AB 199181
Burkhalter Didier · Bundesrat · Neuenburg · 2016-06-02
Wortprotokoll
Das ist wieder einmal der Unterschied zwischen Verpflichtung und Zahlung. Die Perspektiven sind zurzeit nicht gut; das wird die Zukunft bestätigen oder nicht bestätigen. Es stimmt aber: Es besteht eine Schwierigkeit, die wir in den letzten Jahren nicht kannten. Da müssen wir wirklich aufpassen. Darum ist unsere Finanzgesetzgebung eigentlich gut gemacht.
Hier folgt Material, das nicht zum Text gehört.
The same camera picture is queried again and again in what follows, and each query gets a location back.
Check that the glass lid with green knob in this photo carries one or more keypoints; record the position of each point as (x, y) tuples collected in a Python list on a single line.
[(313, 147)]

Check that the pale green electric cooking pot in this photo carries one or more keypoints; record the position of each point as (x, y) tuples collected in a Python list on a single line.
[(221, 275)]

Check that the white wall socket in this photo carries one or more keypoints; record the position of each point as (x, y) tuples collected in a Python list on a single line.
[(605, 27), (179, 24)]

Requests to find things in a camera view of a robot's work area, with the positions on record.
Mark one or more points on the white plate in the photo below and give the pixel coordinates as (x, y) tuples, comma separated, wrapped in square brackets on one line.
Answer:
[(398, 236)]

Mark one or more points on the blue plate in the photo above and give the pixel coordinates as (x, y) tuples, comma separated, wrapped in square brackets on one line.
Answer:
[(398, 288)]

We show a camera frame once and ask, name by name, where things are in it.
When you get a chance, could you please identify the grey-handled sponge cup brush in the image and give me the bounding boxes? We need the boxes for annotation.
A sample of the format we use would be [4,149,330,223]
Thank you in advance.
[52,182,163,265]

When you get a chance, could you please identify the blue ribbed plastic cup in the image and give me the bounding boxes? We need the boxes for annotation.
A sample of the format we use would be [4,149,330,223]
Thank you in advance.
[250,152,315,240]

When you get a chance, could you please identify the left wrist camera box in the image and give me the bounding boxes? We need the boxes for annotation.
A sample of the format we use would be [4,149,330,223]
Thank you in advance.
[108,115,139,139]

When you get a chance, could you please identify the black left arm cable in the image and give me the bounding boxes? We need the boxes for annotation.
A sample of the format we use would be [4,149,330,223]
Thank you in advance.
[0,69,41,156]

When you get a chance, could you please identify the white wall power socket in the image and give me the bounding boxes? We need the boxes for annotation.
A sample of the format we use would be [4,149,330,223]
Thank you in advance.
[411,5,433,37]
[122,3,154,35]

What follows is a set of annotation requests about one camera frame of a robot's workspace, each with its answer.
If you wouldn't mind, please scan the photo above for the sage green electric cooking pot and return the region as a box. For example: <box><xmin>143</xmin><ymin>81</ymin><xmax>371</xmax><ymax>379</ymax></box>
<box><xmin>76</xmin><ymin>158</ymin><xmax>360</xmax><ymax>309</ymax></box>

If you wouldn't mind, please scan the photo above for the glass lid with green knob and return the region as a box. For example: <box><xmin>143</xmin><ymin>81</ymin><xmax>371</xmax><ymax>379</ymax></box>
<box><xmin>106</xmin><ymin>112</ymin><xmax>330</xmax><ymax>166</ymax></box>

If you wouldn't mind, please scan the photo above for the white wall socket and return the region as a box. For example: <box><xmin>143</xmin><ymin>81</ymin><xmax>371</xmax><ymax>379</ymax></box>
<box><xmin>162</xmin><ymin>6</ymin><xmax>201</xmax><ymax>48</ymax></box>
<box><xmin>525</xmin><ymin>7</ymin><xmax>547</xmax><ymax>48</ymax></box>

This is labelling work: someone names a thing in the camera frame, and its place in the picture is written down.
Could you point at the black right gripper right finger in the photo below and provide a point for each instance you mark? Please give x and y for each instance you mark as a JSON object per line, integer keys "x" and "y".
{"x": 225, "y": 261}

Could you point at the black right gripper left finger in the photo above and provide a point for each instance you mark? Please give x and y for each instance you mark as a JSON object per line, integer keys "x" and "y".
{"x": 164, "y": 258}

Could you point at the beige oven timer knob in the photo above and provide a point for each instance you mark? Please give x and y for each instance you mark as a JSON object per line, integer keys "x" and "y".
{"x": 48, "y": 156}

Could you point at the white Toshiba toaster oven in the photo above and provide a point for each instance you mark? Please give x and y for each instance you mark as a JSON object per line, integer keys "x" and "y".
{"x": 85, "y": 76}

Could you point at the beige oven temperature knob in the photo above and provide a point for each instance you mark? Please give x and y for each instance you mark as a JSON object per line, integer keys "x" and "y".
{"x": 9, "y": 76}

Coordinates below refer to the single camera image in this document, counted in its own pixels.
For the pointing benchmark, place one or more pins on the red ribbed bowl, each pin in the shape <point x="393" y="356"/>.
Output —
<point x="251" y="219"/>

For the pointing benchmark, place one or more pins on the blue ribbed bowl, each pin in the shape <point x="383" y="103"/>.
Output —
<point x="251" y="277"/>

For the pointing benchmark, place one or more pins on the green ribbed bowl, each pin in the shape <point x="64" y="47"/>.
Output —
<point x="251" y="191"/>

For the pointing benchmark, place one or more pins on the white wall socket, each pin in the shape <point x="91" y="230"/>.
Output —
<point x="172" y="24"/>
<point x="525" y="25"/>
Wir haben mit dem Verpflichtungskreditrahmen am Anfang der Legislatur klare Linien und auch eine inhaltliche politische Diskussion. In dieser Diskussion sind wir nun bei der internationalen Zusammenarbeit und bei anderem angelangt. Der Bundesrat hat die Verpflichtung so gestaltet, dass sie sich stabilisiert, und er hat bei den Anmeldungen für die Budget- und Finanzplanung schon jetzt Vorschläge gemacht. Vor allem bei der internationalen Hilfe ist es sehr schwierig, wirklich so viel zu tun, wie wir tun möchten. Plötzlich gibt es im einen oder anderen Land Veränderungen. Dann besteht ein ziemlich grosser Unterschied zwischen Verpflichtung und Zahlung. Es hat keinen Sinn, bei der Planung nun noch mehr zu kürzen. Wenn es wirklich nötig ist, soll es dort gemacht werden, wo es gemacht werden muss, nämlich in der Diskussion um Budget und Zahlungsrahmen.